- Яким Прохорыч?..- быстро вскинув на паломника заблиставшими глазами, вскрикнула игуменья и вдруг поправила "наметку", спустя креп на глаза...- Не чаяла с тобой видеться,- прибавила она более спокойно.
Пристальным, глубоким взором глядела она на паломника. В потускневших глазах старицы загорелось что-то молодое... Перебирая лестовку, игуменья чинно уселась, еще раз поправила на голове наметку и поникла головою. Губы шептали молитву.
- Ну, рассказывай свои похождения,- молвил Патап Максимыч Якиму Прохорычу.
Стуколов стал рассказывать, часто и зорко взглядывая на смущенную игуменью.

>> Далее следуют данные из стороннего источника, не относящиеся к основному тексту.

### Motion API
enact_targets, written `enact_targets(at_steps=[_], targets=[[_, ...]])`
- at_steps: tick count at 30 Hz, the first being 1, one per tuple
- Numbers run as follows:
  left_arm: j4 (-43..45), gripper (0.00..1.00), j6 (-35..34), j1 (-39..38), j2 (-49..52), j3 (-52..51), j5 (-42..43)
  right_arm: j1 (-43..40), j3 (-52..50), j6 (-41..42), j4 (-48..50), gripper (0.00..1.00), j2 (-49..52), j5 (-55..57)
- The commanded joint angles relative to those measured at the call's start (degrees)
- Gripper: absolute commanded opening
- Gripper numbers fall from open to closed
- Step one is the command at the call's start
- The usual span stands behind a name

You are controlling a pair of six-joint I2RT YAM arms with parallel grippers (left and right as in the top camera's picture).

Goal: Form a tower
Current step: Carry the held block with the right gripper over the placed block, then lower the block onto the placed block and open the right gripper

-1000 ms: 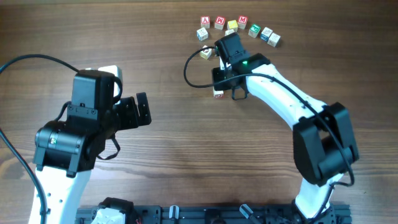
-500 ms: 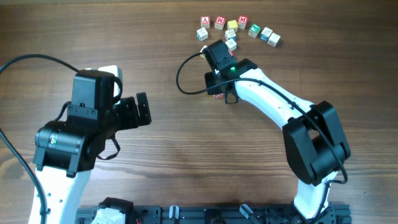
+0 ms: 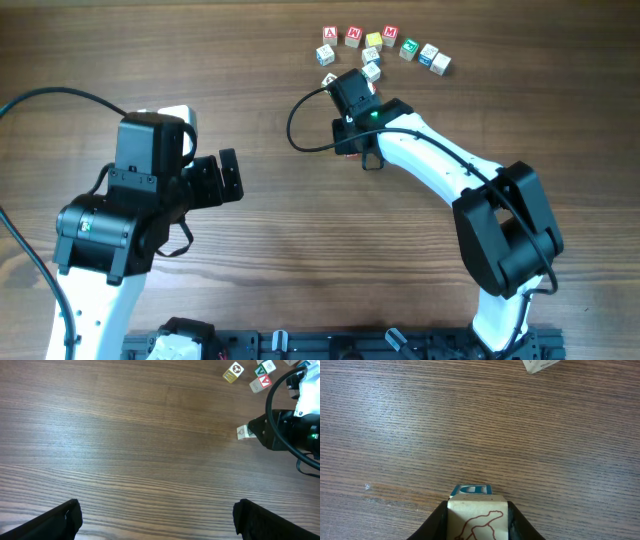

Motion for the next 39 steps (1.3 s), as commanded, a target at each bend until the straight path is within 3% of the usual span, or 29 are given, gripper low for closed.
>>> enact_targets(at_steps=[1, 10, 16, 24, 27, 28, 34, 39], targets=[[-0.04, 1.00, -0.48, 0.02, 0.07, -0.31, -0.74, 1.05, -0.68, 0.79, 0.07, 0.04, 1.40, 0.81], [-0.04, 1.00, -0.48, 0.02, 0.07, -0.31, -0.76, 2.51, -0.68, 0.24, -0.35, 0.11, 1.40, 4.17], [-0.04, 1.00, -0.48, 0.02, 0.07, -0.31, -0.74, 2.51, -0.68, -6.84, -1.16, 0.16, 1.40, 1.44], [-0.04, 1.00, -0.48, 0.02, 0.07, -0.31, -0.74, 2.51, -0.68, -6.88, -1.95, 0.55, 1.40, 1.01], [-0.04, 1.00, -0.48, 0.02, 0.07, -0.31, -0.74, 2.51, -0.68, -9.01, -1.68, 0.81, 1.38, 0.98], [-0.04, 1.00, -0.48, 0.02, 0.07, -0.31, -0.74, 2.51, -0.68, -11.74, -1.66, 1.00, 1.38, 0.92], [-0.04, 1.00, -0.48, 0.02, 0.07, -0.31, -0.74, 1.84, -0.68, -29.68, -1.97, 1.00, 1.70, -7.91], [-0.04, 1.00, -0.48, 0.02, 0.07, -0.31, -0.74, -0.55, -0.68, -30.77, -2.43, 0.99, 3.50, -7.87]])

- Горько мне стало на родной стороне. Ни на что бы того не глядел я и не знай куда бы готов деваться! Вот уже двадцать пять лет и побольше прошло с той поры, а как вспомнишь, так и теперь сердце на клочья рваться зачнет... Молодость, молодость!.. Горячая кровь тогда ходила во мне... Не стерпел обиды, а заплатить обидчику было нельзя... И решил я покинуть родну сторону, чтоб в нее до гробовой доски не заглядывать...
Ниже и ниже склоняла Манефа голову. Бледные губы спешно шептали молитву. Если б кто из бывших тут пристальнее поглядел на нее, тот заметил бы, что рука ее, перебирая лестовку, трепетно вздрагивала.
- Какая ж это обида, Яким Прохорыч? - спросил Иван Григорьич.- Что-то не припомню я, чтобы перед уходом из-за Волги с тобой горе какое приключилось.